Lors de l’audience devant le tribunal correctionnel de Cahors, le 3 décembre 2009, le procureur, gêné aux entournures, ne requiert contre ce contribuable assujetti à l’Impôt sur la fortune (ISF), président pour le département du Collectif pour l’information et la recherche du cannabis (CIRC), que des jours amendes au lieu des quatre ans ferme encourus. Or, contre toute attente, Pierre-Michel Zipstein écope d’un an dont six mois ferme, assorti de 10.000 € d’amende.

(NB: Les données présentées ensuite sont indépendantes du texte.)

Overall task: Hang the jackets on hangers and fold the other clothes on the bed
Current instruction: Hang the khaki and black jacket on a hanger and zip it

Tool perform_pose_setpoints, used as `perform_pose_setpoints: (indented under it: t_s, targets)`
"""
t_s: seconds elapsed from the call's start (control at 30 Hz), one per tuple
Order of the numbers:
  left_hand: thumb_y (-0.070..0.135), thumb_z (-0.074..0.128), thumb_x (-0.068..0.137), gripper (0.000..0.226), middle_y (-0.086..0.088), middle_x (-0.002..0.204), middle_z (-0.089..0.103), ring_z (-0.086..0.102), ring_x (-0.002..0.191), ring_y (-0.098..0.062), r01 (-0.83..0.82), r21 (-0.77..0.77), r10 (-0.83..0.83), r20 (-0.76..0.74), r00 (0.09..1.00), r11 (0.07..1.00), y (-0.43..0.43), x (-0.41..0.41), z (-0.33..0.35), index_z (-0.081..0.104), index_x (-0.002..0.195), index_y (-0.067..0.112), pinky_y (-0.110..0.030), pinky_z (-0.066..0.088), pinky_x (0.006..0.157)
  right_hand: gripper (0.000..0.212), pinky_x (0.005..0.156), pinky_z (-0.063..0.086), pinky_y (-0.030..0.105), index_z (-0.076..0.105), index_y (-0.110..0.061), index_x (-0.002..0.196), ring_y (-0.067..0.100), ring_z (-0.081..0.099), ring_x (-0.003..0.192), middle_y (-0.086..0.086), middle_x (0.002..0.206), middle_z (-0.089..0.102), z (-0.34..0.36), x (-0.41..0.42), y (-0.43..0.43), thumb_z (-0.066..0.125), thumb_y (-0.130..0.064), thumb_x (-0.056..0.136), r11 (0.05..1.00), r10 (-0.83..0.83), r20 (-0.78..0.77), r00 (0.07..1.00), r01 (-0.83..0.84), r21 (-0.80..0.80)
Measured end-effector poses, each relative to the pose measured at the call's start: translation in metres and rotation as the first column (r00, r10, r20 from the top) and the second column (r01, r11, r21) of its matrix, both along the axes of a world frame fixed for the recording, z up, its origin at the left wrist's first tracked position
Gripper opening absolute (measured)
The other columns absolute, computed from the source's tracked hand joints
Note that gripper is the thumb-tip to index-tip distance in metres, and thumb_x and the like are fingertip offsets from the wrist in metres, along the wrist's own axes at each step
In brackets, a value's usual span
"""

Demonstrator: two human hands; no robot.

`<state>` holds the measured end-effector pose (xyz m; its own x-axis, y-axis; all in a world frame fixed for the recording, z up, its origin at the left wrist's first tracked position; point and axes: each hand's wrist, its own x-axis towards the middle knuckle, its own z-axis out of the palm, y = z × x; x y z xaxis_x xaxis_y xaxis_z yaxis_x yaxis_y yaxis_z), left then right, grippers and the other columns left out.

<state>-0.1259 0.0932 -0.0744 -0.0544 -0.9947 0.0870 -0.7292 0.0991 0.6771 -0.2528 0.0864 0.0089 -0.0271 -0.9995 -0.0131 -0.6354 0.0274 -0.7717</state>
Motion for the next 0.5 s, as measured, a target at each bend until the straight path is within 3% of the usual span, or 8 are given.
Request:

La présidente du tribunal a moyennement goûté la plaidoirie de Me Caballero, qui, soucieux, explique-t-il à France-Soir, de faire « une démonstration par l’absurde » plaide l’exception d’incompétence. En clair : le renvoi de son client – « qui ne consomme qu’avec ses amis et n’a jamais revendu le produit de ses récoltes à quiconque » – devant la cour d’assises, puisque la culture du cannabis est théoriquement passible de vingt ans de réclusion… La brève récréation subversive passée, Me Caballero fait aussitôt appel du jugement. Et soulève, le 17 juin 2010, la fameuse QPC, pour tenter d’obtenir la relaxe de son client puisque, insiste-t-il, l’incrimination de stupéfiants est vide de toute base légale.

« Caractère sérieux »

Bonne pioche. Un arrêt de la cour d’appel d’Agen du 11 octobre 2010 lui donne un premier élément de satisfaction. La cour saisit donc la chambre criminelle de la Cour de cassation jugeant que, loin d’être fumeuse, la question formulée « n’est pas dépourvue de caractère sérieux ». Outre qu’elle suspend momentanément la machine judiciaire – le dossier Zipstein est renvoyé au 23 mai 2011 –, la QPC devrait bientôt être transmise de la chambre criminelle de la Cour de cassation au Conseil constitutionnel dont la réponse devrait intervenir d’ici trois mois.

Un tour de force inespéré que savoure Me Caballero. « C’est un pas historique car, pour la première fois, la justice va devoir se poser et répondre à la question fondamentale de ce qu’est un stupéfiant. » Car, jusqu’à présent, argue-t-il, cette notion n’a jamais été définie par la loi mais par simple arrêté du ministre de la Santé.

« Tabac et alcool ? »

Et ce défenseur acharné d’associations antitabac de dénoncer « un arbitraire achevé » car « le ministère de la Santé peut faire figurer dans cet arrêté ce qu’il souhaite et en exclure ce qu’il veut ! Il n’est donc pas guidé par la protection de la santé publique, sinon pourquoi n’a-t-il pas inscrit des substances aussi addictives que le tabac et l’alcool ? ! »

Sollicitée par France-Soir, une source judiciaire estime « probable » que le Conseil constitutionnel réclame quelques mois pour « mettre en conformité la législation en définissant ce qu’est un stupéfiant », la seule façon, à son sens, « de sauver toutes les procédures de ce type en cours »…

* Qu’est-ce qu’une QPC ?

La question prioritaire de constitutionnalité (QPC) a été introduite dans le droit français, le 23 juillet 2008, lors de la dernière réforme constitutionnelle. Entrée en vigueur le 1er mars 2010, elle permet à tout citoyen, via son avocat, de saisir le Conseil constitutionnel dès lors qu’il estime qu’un texte qu’on lui oppose au cours d’un procès est susceptible d’être inconstitutionnel.